Internet Identity & the Public Notary

Solving coordination problems, in this case the internet identity problem, always involves leveraging some existing coordination framework. For example the PGP signing scheme leverages the acquaintance network and the signers are encouraged to leverage the government issued identity cards. For example my local library asks to see a utility bill, and thus leverages the account relationship I have with the utility.

When your designing one of these internet identity schemes you thrash around looking for something you might tie your raft to. The IP address, the browser cookie, the confirmed email address, etc. There are lots of clever schemes. For example Paypal does, or at least used to, do a cute trick where they would confirm that you had access to a bank account by making some tiny random deposits and then asking you to confirm their amounts. These days it’s common to see SMS messaging used to confirm you have control, at least for a moment or two, of a particular mobile phone number. I haven’t personally experianced, but I presume somebody has built, the phone equivalent of confirming an email address.

As usual these examples have three parties: entity to be identified, entity that desires that, and some third party: i.e. the user, the service, and the identity provider. When you confirm an email address the identity provider is the email infrastructure; and the reason the service finds that useful is it trusts that infrastructure; at a least somewhat. When a service confirm a mobile phone number using a SMS the SMS infrastructure is filling the role of identity provider. When a bar-keep checks a driver’s license he’s trusting that infrastructure; and his ability detect fraud.

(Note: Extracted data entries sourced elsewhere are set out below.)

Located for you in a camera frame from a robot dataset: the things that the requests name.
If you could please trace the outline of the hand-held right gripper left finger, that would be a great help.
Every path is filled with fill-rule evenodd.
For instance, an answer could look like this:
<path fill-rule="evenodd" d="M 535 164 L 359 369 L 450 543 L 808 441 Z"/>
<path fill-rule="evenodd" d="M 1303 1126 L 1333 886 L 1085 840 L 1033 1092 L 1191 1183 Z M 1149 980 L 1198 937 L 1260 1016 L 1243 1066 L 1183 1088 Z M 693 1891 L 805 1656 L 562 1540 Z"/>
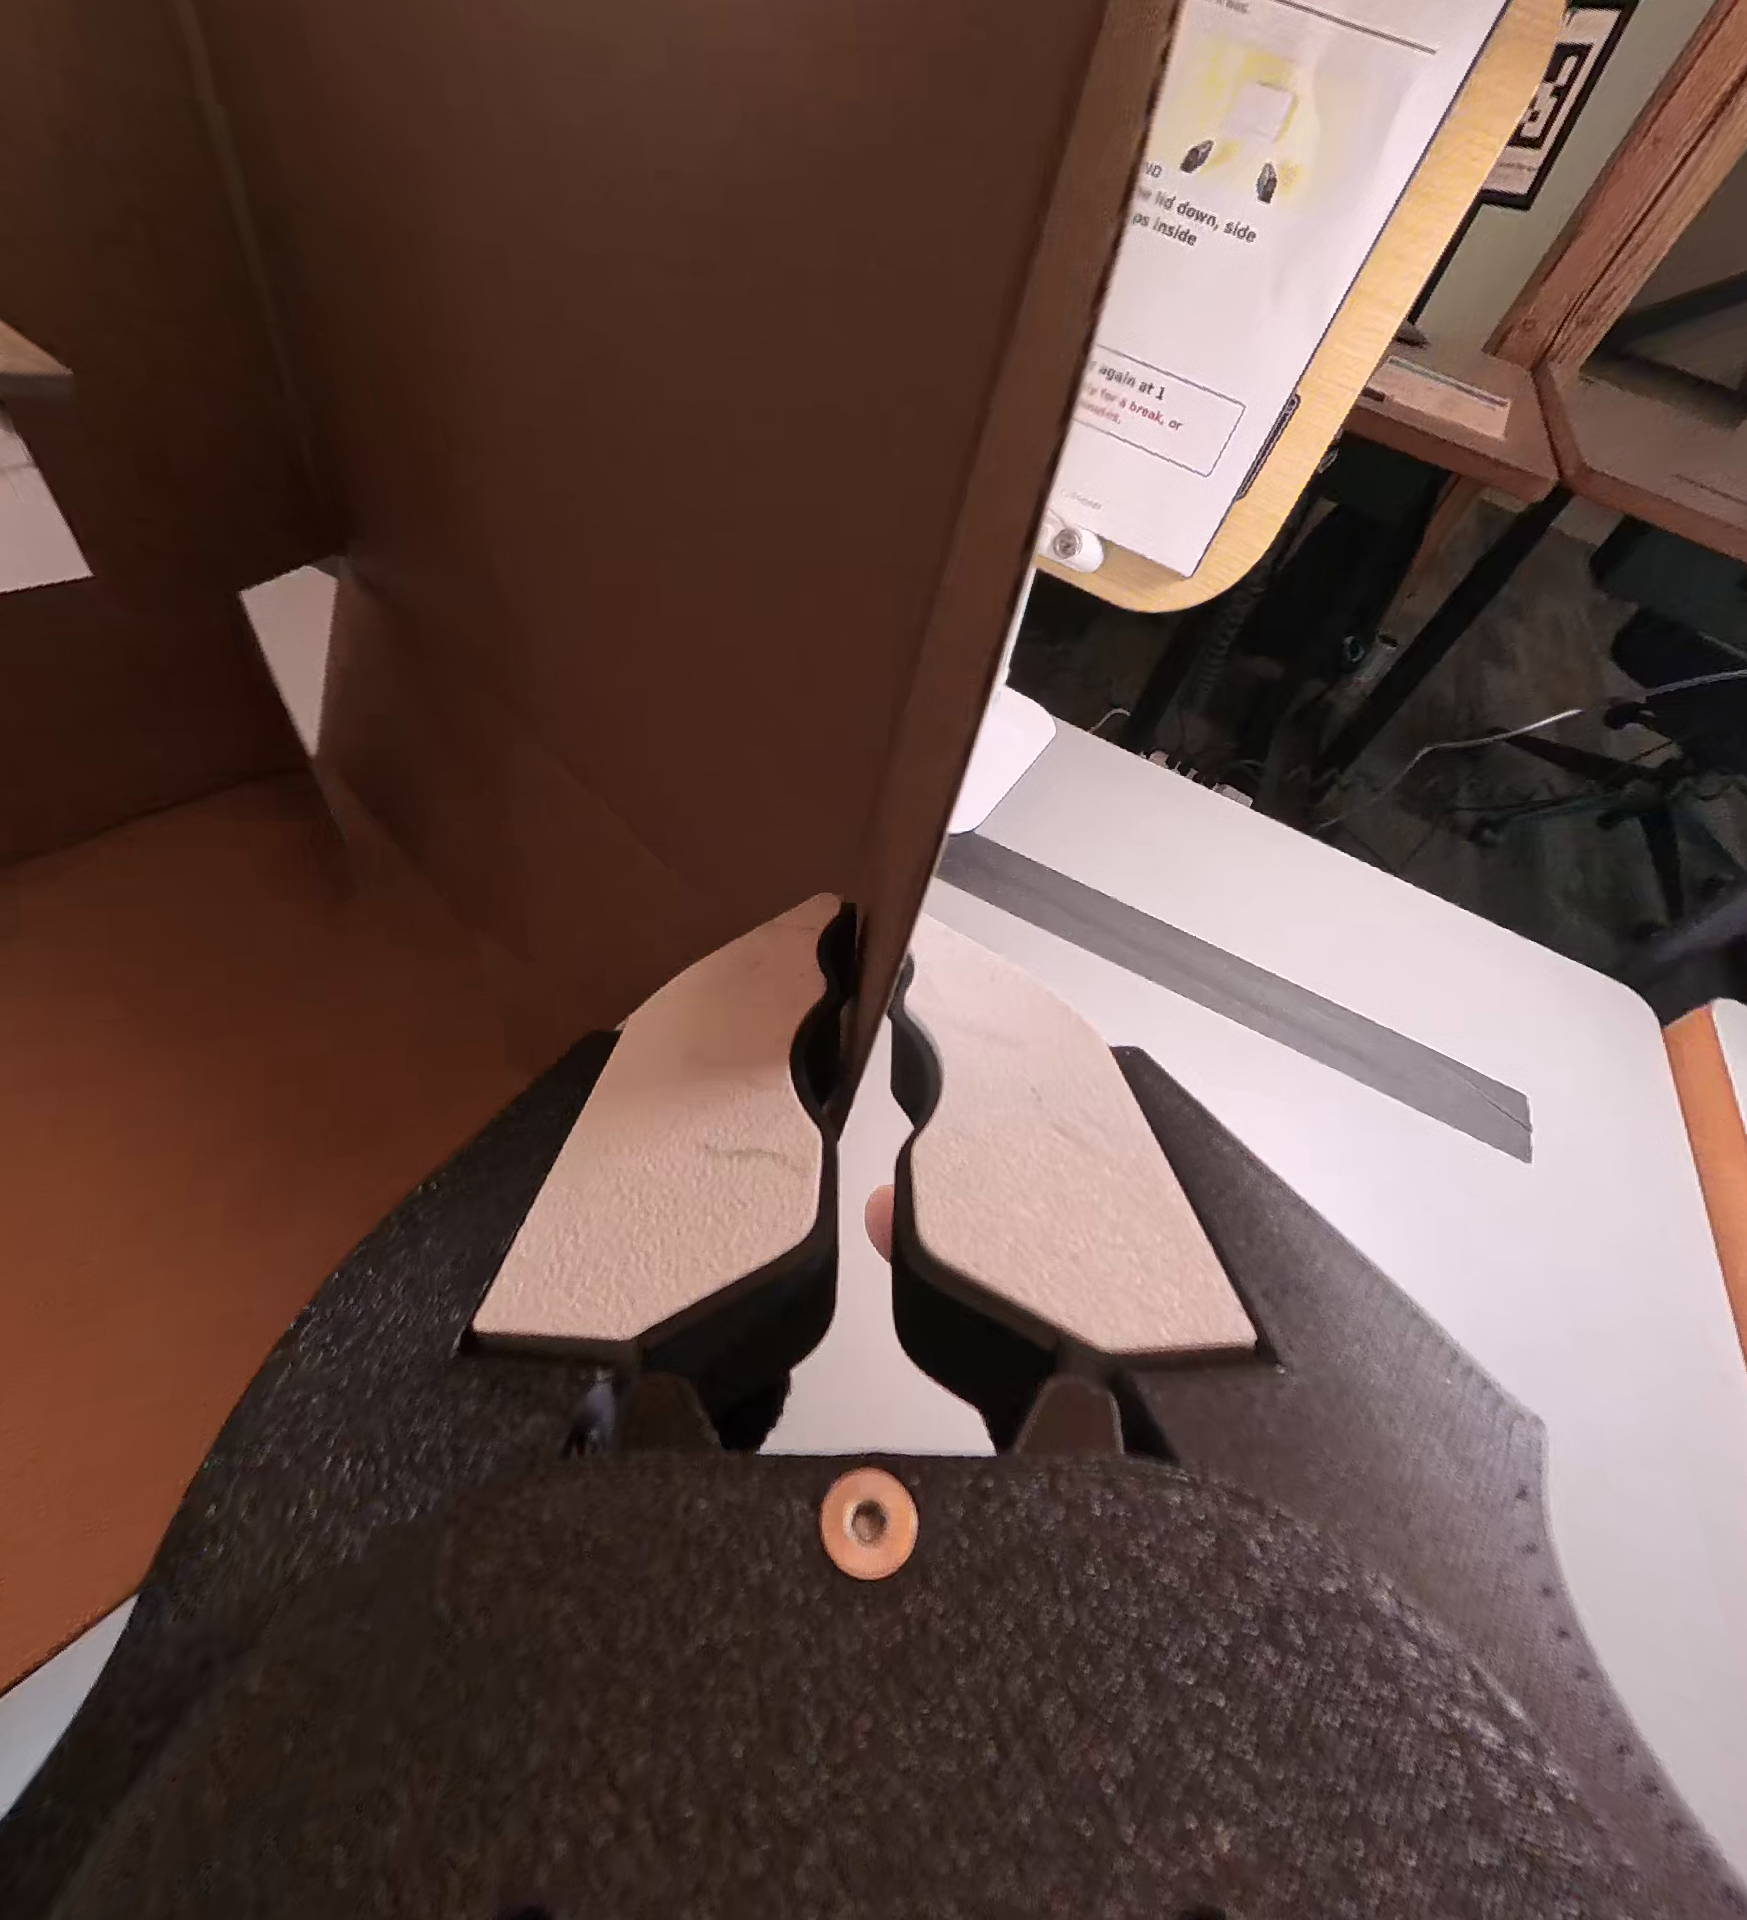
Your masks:
<path fill-rule="evenodd" d="M 621 1022 L 471 1317 L 491 1352 L 703 1373 L 735 1316 L 817 1256 L 832 1141 L 799 1044 L 835 1037 L 817 893 L 717 948 Z"/>

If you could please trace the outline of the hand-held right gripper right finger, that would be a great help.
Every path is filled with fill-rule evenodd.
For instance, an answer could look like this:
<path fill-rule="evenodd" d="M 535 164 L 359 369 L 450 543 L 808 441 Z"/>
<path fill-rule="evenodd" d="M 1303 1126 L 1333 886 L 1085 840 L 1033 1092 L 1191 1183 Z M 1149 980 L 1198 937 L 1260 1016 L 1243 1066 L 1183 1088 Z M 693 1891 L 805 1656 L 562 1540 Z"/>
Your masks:
<path fill-rule="evenodd" d="M 1249 1356 L 1258 1328 L 1112 1048 L 999 958 L 916 958 L 893 1005 L 896 1325 L 935 1376 Z"/>

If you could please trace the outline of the brown cardboard box with lid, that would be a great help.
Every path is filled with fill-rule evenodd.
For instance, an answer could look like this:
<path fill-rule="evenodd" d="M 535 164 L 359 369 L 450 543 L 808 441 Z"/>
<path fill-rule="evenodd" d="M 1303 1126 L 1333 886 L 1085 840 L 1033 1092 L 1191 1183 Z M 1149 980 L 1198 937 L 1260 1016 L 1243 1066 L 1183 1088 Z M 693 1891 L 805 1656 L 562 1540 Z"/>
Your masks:
<path fill-rule="evenodd" d="M 352 1247 L 814 896 L 893 985 L 1173 4 L 0 4 L 0 1695 Z"/>

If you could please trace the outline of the black tape strip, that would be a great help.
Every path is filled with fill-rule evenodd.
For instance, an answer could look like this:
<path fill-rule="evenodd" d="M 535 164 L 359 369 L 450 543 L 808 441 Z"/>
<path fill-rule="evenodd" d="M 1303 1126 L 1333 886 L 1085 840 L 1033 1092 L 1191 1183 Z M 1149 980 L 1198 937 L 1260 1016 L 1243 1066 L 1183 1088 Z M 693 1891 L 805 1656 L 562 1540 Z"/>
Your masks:
<path fill-rule="evenodd" d="M 1481 1147 L 1516 1164 L 1535 1159 L 1531 1108 L 1523 1090 L 1127 900 L 982 832 L 951 835 L 935 878 Z"/>

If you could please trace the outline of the black desk leg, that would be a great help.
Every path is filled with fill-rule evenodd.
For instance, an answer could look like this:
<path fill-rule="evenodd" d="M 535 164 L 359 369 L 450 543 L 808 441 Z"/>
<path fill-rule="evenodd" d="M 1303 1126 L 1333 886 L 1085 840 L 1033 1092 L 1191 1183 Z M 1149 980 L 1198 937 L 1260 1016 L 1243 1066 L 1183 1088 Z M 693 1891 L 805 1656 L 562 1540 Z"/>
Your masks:
<path fill-rule="evenodd" d="M 1457 483 L 1433 460 L 1365 435 L 1342 438 L 1272 548 L 1239 582 L 1173 622 L 1123 721 L 1120 746 L 1149 755 L 1177 708 L 1205 716 L 1226 676 L 1260 661 L 1268 666 L 1268 683 L 1233 721 L 1221 724 L 1220 755 L 1226 766 L 1243 771 L 1258 765 L 1268 776 L 1273 738 L 1306 690 L 1344 685 L 1377 642 L 1379 623 Z M 1571 485 L 1553 483 L 1513 515 L 1411 642 L 1399 648 L 1373 690 L 1348 709 L 1335 738 L 1310 755 L 1306 769 L 1315 786 L 1351 771 L 1571 502 Z"/>

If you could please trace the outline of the wooden desk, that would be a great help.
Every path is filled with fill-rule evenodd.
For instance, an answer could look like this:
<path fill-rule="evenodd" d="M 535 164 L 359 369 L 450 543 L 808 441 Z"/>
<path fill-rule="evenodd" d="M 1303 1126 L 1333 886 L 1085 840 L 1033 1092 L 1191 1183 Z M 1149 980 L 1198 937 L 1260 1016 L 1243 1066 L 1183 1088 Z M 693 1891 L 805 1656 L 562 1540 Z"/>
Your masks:
<path fill-rule="evenodd" d="M 1527 506 L 1559 480 L 1535 374 L 1474 349 L 1394 343 L 1345 430 Z"/>
<path fill-rule="evenodd" d="M 1716 478 L 1736 429 L 1553 362 L 1535 392 L 1574 497 L 1747 565 L 1747 485 Z"/>

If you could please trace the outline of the printed instruction sheet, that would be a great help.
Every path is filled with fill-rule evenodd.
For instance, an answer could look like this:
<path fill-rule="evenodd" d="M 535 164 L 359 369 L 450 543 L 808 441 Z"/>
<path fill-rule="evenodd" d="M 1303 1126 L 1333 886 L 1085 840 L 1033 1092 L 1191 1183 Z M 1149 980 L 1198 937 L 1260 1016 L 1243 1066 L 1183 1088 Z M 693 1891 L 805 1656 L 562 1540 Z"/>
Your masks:
<path fill-rule="evenodd" d="M 1195 573 L 1505 4 L 1187 3 L 1039 529 Z"/>

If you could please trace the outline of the black and white tag poster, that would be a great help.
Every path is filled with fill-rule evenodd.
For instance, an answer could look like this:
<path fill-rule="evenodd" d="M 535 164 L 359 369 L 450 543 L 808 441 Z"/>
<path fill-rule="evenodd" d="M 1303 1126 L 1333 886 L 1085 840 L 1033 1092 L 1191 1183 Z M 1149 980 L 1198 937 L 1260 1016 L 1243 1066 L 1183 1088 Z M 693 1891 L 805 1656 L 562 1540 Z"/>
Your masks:
<path fill-rule="evenodd" d="M 1563 7 L 1548 63 L 1480 191 L 1480 205 L 1535 206 L 1634 11 L 1635 3 Z"/>

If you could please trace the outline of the wooden frame panel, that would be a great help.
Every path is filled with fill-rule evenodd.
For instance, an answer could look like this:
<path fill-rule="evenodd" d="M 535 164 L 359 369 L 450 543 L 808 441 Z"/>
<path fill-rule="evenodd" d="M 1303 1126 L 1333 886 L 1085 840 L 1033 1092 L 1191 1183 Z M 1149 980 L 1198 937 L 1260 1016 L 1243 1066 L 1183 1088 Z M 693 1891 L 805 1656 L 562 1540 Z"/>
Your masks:
<path fill-rule="evenodd" d="M 1578 372 L 1747 154 L 1747 3 L 1718 3 L 1580 199 L 1486 355 Z"/>

The driver’s license is what in the digital world we might call a capability; it’s a token that grant’s it’s holder the right to perform various activities. Including, surprisingly and ironically, the ability to order a beer. We can make quite robust capability tokens in the digital world; but we need to have somebody sign them.

In the off-line world we have institutional infrastructure to support such signing. Quite a few actually. Financial industry, for example, has something they call a bank signature and if you take a random piece of paper down to a bank where you have an account the branch bank officer will be happy to watch you sign it, then they they will first press a large 3 dimensional stamp into the paper and then over that they will sign the paper too. Notary publics perform analogous services.

So. Let’s say I want to organize a large group of volunteers to provide some service for the general public. Let’s imagine that as part of this service the volunteers will be sending email to members of the general public with whom they have zero existing relationship; so the volunteers are concerned that they will be accused of spamming; or worse might get used due to a security flaw to actually spam.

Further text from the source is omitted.